Sometimes formulaic works.
“You’re Not You” has the classic ingredients of a made-for-TV weeper, but thanks to a fine screenplay, sure-handed direction and two beautiful performances, it becomes something more, something better.
Something that earns your heart.
Hilary Swank has never become a giant movie star, but there’s a reason she has two Academy Awards. When given the right material, she soars.
Swank plays Kate, a gifted classical pianist with a seemingly idyllic life. Her dashing husband (Josh Duhamel) dotes on her, she has marvelous friends, and she lives in a house suitable for the cover of Architectural Digest.
But after playing piano one night at a dinner party, Kate experiences a slight tremor in her hands — and unless you’ve never seen any movie, ever, you know when a character notices a minor affliction, it’s just the beginning of her troubles.
She is diagnosed with ALS aka Lou Gehrig’s Disease. Within a year, she’s unable to use the bathroom or take a shower without the help of a caregiver or her husband, who is fiercely protective of her and seems nearly obsessive about taking care of Kate.
In a plot development that stretches credibility but we need it to set the table for the rest of the story, Kate hires a new caregiver: the utterly inexperienced Bec (Emmy Rossum), a human train wreck who bounces in and out of college, hops in and out of the beds of strangers (“I’m not girlfriend material” she blithely tells one conquest), drinks a lot and has a half-assed dream of becoming a singer-songwriter, if only she could get over her stage fright.
They invented the term “hot mess” for this girl. Bec isn’t much different from Rossum’s Fiona Gallagher character on “Shameless” — a smart, beautiful, screwed-up chick who is often her own worst enemy. For such an elegant actress (she once played the young Audrey Hepburn in a TV movie), Rossum has a real affinity for playing hardscrabble types.

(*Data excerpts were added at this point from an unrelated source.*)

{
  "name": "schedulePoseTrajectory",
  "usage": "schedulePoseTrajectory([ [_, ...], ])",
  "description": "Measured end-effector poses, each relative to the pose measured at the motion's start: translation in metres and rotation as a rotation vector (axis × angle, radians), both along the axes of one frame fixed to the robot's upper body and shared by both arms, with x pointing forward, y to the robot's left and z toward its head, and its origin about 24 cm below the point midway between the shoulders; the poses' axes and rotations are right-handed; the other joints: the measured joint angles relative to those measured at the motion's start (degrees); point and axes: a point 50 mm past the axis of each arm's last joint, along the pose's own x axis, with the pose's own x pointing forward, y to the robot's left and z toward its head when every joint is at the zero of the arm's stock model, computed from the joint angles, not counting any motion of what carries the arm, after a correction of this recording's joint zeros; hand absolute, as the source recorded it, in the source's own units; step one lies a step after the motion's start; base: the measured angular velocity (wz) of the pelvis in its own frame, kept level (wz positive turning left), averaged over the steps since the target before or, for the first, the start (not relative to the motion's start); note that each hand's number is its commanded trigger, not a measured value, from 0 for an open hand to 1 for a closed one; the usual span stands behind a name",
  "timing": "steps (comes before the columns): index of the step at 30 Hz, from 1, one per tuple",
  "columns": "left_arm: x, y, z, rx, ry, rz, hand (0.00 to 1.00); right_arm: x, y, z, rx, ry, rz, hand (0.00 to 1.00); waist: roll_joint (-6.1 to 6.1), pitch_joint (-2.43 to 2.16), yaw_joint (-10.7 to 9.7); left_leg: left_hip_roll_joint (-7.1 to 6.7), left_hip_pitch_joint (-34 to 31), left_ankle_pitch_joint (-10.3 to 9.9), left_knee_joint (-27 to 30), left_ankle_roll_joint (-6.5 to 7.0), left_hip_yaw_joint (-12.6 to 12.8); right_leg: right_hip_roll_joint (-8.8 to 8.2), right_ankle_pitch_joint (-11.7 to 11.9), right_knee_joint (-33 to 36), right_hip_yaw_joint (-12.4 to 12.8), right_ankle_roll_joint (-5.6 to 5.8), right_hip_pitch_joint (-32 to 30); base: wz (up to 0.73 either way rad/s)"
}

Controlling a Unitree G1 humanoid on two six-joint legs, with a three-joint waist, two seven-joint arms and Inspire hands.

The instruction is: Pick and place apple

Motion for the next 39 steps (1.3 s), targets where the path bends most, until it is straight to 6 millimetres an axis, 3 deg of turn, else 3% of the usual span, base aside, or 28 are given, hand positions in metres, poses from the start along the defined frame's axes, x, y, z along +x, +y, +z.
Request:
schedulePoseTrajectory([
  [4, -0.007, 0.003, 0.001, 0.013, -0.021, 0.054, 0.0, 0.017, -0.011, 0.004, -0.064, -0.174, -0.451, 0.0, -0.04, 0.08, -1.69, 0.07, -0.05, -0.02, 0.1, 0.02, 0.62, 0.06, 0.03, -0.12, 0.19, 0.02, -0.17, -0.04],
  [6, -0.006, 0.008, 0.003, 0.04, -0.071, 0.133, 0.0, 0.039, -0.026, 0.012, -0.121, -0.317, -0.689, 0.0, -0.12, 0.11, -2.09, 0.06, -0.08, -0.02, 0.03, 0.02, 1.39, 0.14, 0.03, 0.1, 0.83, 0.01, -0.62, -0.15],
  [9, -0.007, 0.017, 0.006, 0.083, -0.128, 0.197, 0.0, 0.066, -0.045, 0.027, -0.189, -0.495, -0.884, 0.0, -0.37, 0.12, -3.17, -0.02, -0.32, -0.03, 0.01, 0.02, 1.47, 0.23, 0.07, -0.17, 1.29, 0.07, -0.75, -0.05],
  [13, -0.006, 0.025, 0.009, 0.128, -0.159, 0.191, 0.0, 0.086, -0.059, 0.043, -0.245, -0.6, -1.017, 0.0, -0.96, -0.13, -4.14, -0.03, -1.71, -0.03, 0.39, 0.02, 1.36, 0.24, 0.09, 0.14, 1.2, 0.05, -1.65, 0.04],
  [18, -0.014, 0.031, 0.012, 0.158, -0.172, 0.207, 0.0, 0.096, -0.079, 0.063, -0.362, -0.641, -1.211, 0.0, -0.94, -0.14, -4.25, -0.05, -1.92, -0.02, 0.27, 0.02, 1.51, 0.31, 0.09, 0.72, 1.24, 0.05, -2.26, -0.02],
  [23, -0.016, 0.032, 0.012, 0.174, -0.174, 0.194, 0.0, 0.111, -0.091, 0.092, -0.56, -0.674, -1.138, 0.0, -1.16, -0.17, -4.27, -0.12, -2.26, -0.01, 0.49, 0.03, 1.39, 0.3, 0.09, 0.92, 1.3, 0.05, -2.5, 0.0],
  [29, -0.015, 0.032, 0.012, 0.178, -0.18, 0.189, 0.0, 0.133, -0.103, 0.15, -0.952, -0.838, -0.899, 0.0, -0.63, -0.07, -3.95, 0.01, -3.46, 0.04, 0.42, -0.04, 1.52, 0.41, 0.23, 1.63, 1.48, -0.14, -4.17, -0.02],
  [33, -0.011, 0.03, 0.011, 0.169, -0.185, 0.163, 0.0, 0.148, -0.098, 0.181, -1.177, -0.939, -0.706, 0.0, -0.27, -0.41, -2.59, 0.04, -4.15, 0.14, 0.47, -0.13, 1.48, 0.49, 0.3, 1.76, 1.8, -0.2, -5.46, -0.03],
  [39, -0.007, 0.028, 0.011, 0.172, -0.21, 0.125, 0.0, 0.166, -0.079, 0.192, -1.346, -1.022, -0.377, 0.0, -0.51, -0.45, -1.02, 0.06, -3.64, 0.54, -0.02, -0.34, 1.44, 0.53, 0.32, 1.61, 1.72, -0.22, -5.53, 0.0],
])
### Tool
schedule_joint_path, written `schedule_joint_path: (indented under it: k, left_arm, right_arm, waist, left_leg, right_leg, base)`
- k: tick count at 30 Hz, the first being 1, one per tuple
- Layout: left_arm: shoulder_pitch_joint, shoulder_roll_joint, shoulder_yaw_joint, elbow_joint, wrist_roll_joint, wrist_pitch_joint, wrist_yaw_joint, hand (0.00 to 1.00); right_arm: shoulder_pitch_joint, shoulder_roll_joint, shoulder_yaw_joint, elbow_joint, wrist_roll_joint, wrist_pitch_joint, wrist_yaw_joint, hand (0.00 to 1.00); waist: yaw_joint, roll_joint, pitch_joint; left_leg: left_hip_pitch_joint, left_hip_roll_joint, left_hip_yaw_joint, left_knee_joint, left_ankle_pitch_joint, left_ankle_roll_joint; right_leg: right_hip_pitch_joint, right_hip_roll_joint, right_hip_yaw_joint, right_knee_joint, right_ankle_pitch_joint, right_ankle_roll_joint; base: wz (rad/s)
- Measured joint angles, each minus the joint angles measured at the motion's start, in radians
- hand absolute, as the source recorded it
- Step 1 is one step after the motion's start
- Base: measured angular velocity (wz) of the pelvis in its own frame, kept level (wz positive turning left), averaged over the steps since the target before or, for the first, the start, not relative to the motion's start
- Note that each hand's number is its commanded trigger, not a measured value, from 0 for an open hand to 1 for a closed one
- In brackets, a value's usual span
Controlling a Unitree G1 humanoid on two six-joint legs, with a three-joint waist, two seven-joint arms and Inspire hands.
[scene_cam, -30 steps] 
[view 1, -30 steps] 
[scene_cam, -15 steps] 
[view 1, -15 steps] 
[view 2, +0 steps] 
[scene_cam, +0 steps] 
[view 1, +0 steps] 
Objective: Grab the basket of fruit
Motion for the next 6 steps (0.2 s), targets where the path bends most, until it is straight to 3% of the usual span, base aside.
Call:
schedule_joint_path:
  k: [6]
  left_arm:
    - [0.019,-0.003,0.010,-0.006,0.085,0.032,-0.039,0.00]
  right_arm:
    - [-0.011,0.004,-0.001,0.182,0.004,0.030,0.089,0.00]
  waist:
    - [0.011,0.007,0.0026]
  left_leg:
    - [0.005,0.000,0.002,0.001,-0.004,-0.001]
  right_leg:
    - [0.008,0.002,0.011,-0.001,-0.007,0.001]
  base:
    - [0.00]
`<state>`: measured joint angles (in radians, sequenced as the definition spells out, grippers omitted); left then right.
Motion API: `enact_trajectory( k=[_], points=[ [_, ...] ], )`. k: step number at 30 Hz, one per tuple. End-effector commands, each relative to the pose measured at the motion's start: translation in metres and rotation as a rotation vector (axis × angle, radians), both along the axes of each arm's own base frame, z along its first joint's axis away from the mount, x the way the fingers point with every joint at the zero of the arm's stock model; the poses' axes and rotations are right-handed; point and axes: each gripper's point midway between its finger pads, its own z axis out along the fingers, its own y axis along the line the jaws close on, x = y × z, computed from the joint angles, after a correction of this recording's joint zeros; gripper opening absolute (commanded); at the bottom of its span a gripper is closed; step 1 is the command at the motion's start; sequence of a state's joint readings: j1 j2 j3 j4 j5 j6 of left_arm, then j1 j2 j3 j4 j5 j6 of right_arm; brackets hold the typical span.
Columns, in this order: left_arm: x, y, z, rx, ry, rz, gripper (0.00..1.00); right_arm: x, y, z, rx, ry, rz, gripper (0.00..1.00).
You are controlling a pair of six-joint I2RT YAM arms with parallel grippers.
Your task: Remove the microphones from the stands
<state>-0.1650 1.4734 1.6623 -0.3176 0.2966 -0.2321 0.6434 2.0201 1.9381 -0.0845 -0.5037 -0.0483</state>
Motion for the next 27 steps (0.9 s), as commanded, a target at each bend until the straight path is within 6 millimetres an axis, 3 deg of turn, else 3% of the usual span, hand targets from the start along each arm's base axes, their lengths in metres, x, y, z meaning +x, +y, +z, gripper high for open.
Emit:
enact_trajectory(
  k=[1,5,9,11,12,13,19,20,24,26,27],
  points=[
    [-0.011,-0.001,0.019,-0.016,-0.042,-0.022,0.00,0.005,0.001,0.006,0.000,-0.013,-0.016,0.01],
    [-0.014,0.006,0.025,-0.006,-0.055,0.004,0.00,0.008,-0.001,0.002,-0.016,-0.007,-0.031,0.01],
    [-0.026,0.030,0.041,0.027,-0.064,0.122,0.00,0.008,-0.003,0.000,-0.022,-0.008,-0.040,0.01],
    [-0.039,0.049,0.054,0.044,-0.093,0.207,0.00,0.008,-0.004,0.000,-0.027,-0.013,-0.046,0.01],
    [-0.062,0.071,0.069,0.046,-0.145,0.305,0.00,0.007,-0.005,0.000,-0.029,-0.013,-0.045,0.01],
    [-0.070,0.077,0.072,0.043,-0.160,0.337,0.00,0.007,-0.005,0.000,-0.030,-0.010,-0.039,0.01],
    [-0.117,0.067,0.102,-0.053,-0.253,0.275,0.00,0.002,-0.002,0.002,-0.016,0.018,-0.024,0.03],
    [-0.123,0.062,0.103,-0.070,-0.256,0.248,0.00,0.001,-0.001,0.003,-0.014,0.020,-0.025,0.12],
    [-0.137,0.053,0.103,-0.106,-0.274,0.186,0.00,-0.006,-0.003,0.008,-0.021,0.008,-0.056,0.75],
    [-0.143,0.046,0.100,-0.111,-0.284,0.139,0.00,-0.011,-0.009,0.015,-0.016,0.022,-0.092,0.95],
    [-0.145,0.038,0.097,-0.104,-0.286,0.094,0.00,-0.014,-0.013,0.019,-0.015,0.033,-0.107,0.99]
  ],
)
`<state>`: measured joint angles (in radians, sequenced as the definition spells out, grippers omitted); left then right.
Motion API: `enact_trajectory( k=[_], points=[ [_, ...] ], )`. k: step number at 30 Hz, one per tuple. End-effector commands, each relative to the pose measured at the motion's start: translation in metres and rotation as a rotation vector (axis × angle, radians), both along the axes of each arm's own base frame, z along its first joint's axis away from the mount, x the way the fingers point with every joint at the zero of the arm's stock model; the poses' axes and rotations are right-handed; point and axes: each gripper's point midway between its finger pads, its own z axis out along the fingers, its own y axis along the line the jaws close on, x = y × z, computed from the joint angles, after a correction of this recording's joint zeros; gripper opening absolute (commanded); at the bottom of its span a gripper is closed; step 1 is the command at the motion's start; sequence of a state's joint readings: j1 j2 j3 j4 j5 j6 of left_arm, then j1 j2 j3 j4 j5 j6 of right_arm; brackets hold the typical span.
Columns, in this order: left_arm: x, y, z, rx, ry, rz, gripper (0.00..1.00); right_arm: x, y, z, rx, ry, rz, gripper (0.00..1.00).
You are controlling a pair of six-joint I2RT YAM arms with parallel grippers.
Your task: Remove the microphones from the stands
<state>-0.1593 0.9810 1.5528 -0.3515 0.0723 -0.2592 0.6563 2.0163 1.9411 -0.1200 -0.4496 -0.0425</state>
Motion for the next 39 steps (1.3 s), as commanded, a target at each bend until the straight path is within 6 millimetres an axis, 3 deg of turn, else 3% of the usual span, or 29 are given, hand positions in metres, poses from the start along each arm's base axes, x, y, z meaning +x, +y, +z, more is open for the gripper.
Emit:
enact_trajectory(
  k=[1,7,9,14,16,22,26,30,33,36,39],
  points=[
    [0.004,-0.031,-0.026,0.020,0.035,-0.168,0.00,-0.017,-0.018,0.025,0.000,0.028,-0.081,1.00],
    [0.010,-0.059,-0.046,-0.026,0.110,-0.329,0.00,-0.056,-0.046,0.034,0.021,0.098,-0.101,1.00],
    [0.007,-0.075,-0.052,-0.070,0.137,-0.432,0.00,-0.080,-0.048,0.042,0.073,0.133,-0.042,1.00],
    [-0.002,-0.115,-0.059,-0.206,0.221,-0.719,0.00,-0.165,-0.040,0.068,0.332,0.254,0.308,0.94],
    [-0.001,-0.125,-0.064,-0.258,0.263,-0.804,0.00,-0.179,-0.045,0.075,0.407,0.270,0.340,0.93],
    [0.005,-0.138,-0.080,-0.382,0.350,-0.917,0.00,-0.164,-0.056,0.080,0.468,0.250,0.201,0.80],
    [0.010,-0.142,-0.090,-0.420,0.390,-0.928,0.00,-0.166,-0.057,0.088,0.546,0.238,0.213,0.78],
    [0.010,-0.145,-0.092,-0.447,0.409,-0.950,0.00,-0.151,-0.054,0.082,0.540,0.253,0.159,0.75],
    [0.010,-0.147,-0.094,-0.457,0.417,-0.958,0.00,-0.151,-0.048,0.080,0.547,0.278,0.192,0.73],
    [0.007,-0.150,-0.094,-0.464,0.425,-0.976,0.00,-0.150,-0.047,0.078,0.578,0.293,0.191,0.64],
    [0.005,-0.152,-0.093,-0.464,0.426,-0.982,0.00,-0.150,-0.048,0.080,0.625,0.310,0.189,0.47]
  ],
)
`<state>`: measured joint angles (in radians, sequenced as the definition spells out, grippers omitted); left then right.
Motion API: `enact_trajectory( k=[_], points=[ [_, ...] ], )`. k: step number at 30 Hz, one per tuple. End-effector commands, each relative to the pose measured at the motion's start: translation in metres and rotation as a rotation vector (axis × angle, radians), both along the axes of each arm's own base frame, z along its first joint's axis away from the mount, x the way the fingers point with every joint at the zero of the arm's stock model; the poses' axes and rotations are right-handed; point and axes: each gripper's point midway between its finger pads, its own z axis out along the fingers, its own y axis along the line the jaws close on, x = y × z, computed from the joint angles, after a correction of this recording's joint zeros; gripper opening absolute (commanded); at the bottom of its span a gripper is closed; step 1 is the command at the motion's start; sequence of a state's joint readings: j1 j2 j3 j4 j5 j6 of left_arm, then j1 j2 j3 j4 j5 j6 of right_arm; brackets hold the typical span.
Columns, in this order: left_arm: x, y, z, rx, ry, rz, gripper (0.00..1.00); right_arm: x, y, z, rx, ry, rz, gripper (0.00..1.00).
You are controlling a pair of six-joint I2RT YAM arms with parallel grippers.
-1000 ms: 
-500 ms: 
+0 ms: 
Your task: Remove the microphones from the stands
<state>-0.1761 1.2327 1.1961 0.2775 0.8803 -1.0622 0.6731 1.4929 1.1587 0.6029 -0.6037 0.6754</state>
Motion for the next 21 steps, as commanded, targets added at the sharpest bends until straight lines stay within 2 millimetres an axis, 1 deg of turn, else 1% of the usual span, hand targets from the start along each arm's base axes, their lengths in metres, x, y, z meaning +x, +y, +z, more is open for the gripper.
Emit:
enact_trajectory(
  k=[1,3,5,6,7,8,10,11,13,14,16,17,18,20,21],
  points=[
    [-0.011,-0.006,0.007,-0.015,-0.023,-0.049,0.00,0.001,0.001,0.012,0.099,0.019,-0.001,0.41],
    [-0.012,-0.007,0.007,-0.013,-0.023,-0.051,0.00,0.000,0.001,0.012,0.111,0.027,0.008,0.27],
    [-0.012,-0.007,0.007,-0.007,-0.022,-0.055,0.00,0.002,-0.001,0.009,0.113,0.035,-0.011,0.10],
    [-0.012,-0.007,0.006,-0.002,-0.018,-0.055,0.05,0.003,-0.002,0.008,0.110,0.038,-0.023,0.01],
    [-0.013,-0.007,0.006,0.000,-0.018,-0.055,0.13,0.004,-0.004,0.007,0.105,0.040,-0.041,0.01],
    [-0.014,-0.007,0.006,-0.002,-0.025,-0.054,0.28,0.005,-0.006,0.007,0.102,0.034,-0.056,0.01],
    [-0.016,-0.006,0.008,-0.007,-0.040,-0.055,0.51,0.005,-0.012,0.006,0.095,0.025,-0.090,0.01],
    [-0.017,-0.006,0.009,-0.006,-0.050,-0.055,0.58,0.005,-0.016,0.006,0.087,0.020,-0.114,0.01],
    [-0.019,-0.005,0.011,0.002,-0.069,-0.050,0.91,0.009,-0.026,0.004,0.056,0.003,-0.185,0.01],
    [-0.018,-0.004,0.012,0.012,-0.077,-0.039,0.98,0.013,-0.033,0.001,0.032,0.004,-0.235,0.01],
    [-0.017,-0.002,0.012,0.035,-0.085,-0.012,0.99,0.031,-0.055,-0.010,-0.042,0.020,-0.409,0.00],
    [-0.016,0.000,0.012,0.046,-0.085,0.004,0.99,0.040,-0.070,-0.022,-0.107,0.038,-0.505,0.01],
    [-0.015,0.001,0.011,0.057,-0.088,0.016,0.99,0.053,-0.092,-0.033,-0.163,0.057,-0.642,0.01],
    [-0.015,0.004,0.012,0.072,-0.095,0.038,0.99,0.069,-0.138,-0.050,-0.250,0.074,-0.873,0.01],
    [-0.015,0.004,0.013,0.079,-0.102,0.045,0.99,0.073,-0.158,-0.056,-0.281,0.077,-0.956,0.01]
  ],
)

As Kate and Bec begin to bond, the wheels come off elsewhere. The shining knight husband develops some serious chinks in his armor, Kate’s girlfriends are incapable of dealing with her rapidly deteriorating condition, and then there’s Kate’s mother (Frances Fisher), a real piece of work. (Both Kate and Bec have serious mom issues.)
Working from a screenplay by Jordan Roberts and Shana Feste (based on the novel by Michelle Wildgen), director George C. Wolfe nimbly peppers in some much-needed comic relief. Stephanie Beatriz plays Bec’s wisecracking best friend. Loretta Devine is an ALS patient with a wonderful, adoring husband (Ernie Hudson). Although they’re in just a handful of scenes, Devine and Hudson create a lovely, authentic romance worthy of an entire movie of their own.
“You’re Not You” becomes a love story of sorts. Not a romance, but Kate comes to depend on Bec, and Bec feels a sense of self-worth for perhaps the first time in her life. They cling to each other in the storm.
Swank is amazing. Kate’s condition worsens to the point it’s almost impossible to understand what she’s saying, and Bec has to act as her interpreter. Kate is unable to walk, she can’t take care of herself, her physical moments are extremely limited — and yet she’s still Kate. Her mind is intact, but she’s trapped inside her own body. It’s a heartbreakingly effective performance.
Rossum’s Bec, on the other hand, is a whirlwind — constantly in motion (unless she’s battling a hangover), as if she’s afraid to sit still and be alone with her life. She’s funny but also a little bit tragic. It’s perhaps Rossum’s best work to date.
There’s no cure for ALS. Kate knows this, and she explodes in anger whenever anyone tries to sugarcoat her situation or talks about “experimental” treatments. She has been handed a death sentence and she won’t pretend otherwise. A movie about this subject matter is a tough sell, but Swank and Rossum are brilliant, and in its own unique way, “You’re Not You” is one of the best buddy movies of the year.